Iraq's Parliament Approves Budget Amendment to Resolve Oil Export Dispute with Kurdistan

BAGHDAD, February 3 - Iraq's parliament has approved a budget amendment aimed at subsidizing production costs for international oil companies in the Kurdistan region, a move intended to facilitate the resumption of oil exports from the area. The amendment sets a transport and production cost rate at $16 per barrel, significantly higher than a previously proposed $7.9 per barrel, which the Kurdistan Regional Government (KRG) deemed insufficient.

This parliamentary decision is seen as a crucial step in resolving a nearly two-year standoff regarding Kurdish oil exports and improving relations between Baghdad and Erbil. The resumption of exports is anticipated to relieve economic strain in the Kurdistan region, where halted oil flows have resulted in salary delays for public sector employees and reduced essential services.

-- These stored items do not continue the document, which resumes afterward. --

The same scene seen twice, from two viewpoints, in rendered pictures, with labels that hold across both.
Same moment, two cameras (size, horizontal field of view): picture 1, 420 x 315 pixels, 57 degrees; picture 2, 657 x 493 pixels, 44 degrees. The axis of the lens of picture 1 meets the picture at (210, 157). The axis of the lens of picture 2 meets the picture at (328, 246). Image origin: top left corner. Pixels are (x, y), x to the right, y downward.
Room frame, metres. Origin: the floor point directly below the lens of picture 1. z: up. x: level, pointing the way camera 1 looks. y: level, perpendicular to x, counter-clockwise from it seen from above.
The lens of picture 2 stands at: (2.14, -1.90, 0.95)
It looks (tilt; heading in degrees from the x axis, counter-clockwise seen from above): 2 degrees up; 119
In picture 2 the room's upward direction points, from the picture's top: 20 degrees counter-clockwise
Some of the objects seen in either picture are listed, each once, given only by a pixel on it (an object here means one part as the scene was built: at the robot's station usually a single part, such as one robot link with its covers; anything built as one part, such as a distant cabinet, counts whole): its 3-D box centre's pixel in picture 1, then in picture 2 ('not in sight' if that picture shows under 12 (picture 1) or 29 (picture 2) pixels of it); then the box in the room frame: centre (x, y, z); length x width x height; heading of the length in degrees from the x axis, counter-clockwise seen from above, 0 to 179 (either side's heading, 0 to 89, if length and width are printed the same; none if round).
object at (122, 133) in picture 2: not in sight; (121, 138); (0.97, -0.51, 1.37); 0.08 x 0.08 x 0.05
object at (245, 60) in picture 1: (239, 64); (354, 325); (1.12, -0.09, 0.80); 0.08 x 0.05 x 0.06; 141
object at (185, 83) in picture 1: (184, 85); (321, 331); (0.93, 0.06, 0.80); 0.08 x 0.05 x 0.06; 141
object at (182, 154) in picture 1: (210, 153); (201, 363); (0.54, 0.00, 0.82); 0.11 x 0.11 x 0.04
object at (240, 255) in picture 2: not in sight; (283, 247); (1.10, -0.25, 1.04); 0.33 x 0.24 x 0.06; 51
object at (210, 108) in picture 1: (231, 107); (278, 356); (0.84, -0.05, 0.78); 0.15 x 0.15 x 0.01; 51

Kurdish lawmaker Rebwar Orhaman stated that the approval is pivotal for resolving the oil dispute and will expedite the return of Kurdistan oil exports, thereby enhancing national revenues. The Iraqi oil ministry, in collaboration with the KRG's Ministry of Natural Resources, plans to appoint an international consultant within 60 days to evaluate fair production and transportation costs. If an agreement is not reached, the Iraqi cabinet will select a consultancy without Kurdish input.

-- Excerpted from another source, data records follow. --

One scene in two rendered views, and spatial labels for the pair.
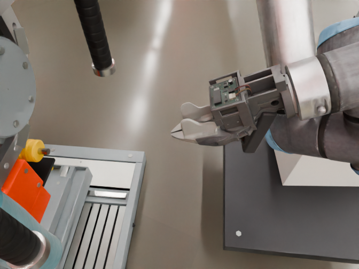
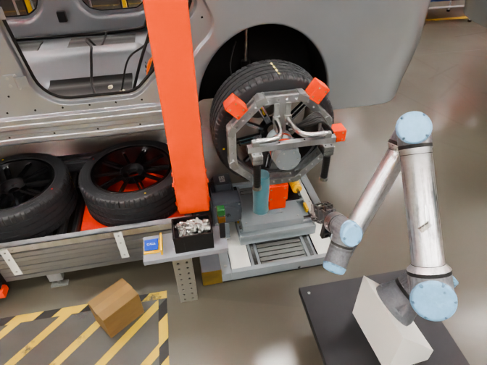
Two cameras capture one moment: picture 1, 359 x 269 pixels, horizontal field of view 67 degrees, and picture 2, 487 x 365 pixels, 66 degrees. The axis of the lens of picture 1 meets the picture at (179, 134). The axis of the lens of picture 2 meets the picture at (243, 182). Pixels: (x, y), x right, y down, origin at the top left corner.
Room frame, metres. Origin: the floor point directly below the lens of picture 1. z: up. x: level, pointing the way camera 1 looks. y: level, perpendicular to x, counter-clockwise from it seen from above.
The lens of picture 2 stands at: (-0.35, -1.14, 1.94)
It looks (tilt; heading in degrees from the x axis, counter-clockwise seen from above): 40 degrees down; 74
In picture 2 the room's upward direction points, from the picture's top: 1 degrees counter-clockwise
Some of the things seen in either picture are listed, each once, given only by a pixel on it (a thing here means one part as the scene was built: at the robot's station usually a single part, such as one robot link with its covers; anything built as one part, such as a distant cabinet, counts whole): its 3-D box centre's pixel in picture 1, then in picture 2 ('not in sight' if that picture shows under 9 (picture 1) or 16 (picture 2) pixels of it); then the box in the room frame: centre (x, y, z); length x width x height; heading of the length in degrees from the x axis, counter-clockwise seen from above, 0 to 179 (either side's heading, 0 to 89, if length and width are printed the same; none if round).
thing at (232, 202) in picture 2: not in sight; (223, 200); (0.02, 0.68, 0.26); 0.42 x 0.18 x 0.35; 85
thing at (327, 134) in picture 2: not in sight; (307, 119); (0.36, 0.26, 1.03); 0.19 x 0.18 x 0.11; 85
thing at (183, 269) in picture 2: not in sight; (184, 271); (-0.33, 0.21, 0.21); 0.10 x 0.10 x 0.42; 85
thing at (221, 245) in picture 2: not in sight; (185, 244); (-0.30, 0.21, 0.44); 0.43 x 0.17 x 0.03; 175
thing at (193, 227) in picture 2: not in sight; (193, 232); (-0.25, 0.21, 0.51); 0.20 x 0.14 x 0.13; 174
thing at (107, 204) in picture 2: not in sight; (135, 181); (-0.52, 0.89, 0.39); 0.66 x 0.66 x 0.24
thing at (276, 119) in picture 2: not in sight; (267, 124); (0.17, 0.28, 1.03); 0.19 x 0.18 x 0.11; 85

This amendment was proposed by Iraq's cabinet in November 2024 and includes a requirement for the KRG to transfer its oil output to the state-run State Oil Marketing Organization (SOMO). Oil exports through the KRG's pipeline were halted by Turkey in March 2023 following an International Chamber of Commerce ruling that mandated Ankara to pay Baghdad $1.5 billion in damages for unauthorized exports by the KRG from 2014 to 2018. Negotiations to restart these exports have stalled due to conflicting demands between the KRG and Iraq's federal government.